» **Recorded information**
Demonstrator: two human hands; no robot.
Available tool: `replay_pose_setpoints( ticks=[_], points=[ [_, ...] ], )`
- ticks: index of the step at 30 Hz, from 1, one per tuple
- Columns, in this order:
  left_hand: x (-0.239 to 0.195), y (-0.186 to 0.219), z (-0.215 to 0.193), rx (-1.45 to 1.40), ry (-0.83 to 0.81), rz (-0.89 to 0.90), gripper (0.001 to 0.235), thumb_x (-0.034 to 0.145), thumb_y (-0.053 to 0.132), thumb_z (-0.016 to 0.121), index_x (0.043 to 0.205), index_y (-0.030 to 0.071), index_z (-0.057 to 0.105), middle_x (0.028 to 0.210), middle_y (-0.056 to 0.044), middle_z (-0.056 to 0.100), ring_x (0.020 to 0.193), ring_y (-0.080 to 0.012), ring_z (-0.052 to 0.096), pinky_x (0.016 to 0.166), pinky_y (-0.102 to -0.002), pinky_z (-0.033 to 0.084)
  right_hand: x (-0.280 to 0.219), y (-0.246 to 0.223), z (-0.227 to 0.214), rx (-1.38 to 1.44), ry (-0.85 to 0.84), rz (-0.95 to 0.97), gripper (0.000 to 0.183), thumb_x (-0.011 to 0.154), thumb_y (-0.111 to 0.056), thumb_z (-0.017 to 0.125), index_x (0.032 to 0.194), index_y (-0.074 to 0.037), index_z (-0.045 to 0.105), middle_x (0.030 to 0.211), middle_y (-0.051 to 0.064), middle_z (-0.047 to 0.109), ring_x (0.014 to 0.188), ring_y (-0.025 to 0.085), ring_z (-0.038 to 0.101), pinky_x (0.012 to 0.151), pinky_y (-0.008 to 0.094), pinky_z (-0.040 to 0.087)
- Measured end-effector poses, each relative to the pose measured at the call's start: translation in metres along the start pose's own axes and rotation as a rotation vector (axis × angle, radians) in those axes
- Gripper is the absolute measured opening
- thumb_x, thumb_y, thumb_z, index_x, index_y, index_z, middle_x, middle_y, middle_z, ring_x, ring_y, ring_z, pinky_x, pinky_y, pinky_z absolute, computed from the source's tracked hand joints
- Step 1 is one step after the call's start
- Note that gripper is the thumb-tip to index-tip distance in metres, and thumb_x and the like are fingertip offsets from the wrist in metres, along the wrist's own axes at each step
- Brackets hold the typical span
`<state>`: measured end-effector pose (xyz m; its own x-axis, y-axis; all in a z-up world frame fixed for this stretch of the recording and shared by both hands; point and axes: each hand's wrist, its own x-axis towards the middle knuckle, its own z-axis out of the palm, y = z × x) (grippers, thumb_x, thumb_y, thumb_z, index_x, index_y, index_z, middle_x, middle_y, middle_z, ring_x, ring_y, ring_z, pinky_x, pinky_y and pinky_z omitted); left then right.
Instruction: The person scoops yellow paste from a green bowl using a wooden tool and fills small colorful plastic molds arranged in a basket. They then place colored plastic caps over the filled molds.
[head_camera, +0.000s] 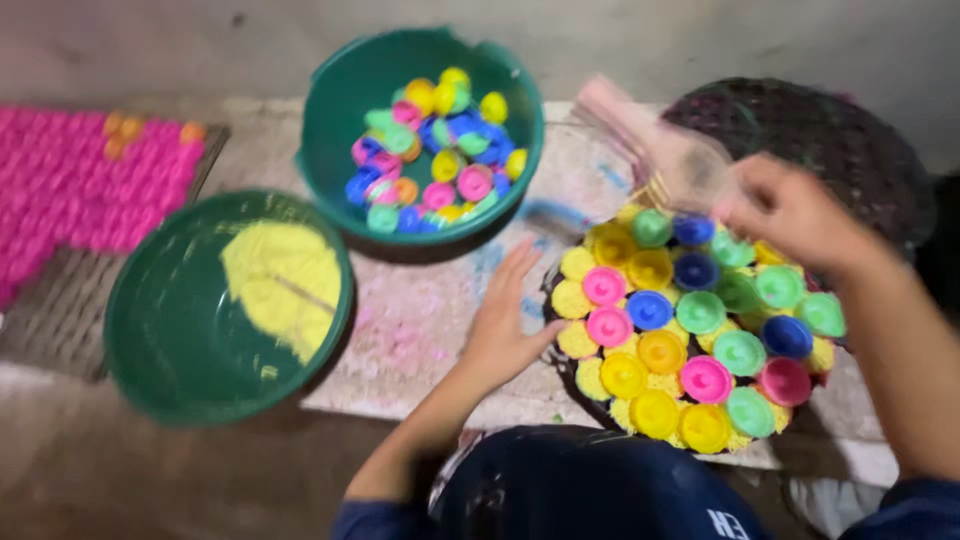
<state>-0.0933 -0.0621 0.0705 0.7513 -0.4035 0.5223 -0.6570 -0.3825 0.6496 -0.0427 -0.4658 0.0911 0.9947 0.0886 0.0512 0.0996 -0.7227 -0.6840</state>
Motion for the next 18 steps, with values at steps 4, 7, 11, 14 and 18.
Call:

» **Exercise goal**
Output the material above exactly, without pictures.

» **Written answer**
Demonstrator: two human hands; no robot.
Available tool: `replay_pose_setpoints( ticks=[_], points=[ [_, ...] ], )`
- ticks: index of the step at 30 Hz, from 1, one per tuple
- Columns, in this order:
  left_hand: x (-0.239 to 0.195), y (-0.186 to 0.219), z (-0.215 to 0.193), rx (-1.45 to 1.40), ry (-0.83 to 0.81), rz (-0.89 to 0.90), gripper (0.001 to 0.235), thumb_x (-0.034 to 0.145), thumb_y (-0.053 to 0.132), thumb_z (-0.016 to 0.121), index_x (0.043 to 0.205), index_y (-0.030 to 0.071), index_z (-0.057 to 0.105), middle_x (0.028 to 0.210), middle_y (-0.056 to 0.044), middle_z (-0.056 to 0.100), ring_x (0.020 to 0.193), ring_y (-0.080 to 0.012), ring_z (-0.052 to 0.096), pinky_x (0.016 to 0.166), pinky_y (-0.102 to -0.002), pinky_z (-0.033 to 0.084)
  right_hand: x (-0.280 to 0.219), y (-0.246 to 0.223), z (-0.227 to 0.214), rx (-1.38 to 1.44), ry (-0.85 to 0.84), rz (-0.95 to 0.97), gripper (0.000 to 0.183), thumb_x (-0.011 to 0.154), thumb_y (-0.111 to 0.056), thumb_z (-0.017 to 0.125), index_x (0.032 to 0.194), index_y (-0.074 to 0.037), index_z (-0.045 to 0.105), middle_x (0.030 to 0.211), middle_y (-0.051 to 0.064), middle_z (-0.047 to 0.109), ring_x (0.014 to 0.188), ring_y (-0.025 to 0.085), ring_z (-0.038 to 0.101), pinky_x (0.012 to 0.151), pinky_y (-0.008 to 0.094), pinky_z (-0.040 to 0.087)
- Measured end-effector poses, each relative to the pose measured at the call's start: translation in metres along the start pose's own axes and rotation as a rotation vector (axis × angle, radians) in those axes
- Gripper is the absolute measured opening
- thumb_x, thumb_y, thumb_z, index_x, index_y, index_z, middle_x, middle_y, middle_z, ring_x, ring_y, ring_z, pinky_x, pinky_y, pinky_z absolute, computed from the source's tracked hand joints
- Step 1 is one step after the call's start
- Note that gripper is the thumb-tip to index-tip distance in metres, and thumb_x and the like are fingertip offsets from the wrist in metres, along the wrist's own axes at each step
- Brackets hold the typical span
`<state>`: measured end-effector pose (xyz m; its own x-axis, y-axis; all in a z-up world frame fixed for this stretch of the recording and shared by both hands; point and axes: each hand's wrist, its own x-axis towards the middle knuckle, its own z-axis out of the palm, y = z × x) (grippers, thumb_x, thumb_y, thumb_z, index_x, index_y, index_z, middle_x, middle_y, middle_z, ring_x, ring_y, ring_z, pinky_x, pinky_y and pinky_z omitted); left then right.
Instruction: The person scoops yellow paste from a green bowl using a wooden tool and fills small colorful plastic molds arranged in a basket. They then place colored plastic caps over the filled molds.
[head_camera, +0.000s] 
<state>-0.0933 -0.0621 0.0705 0.7513 -0.4035 0.5223 -0.6570 -0.3825 0.6496 -0.0427 -0.4658 0.0911 0.9947 0.0886 0.0512 0.0996 -0.7227 -0.6840</state>
Motion for the next 18 steps, with values at steps 4, 7, 11, 14 and 18.
Call:

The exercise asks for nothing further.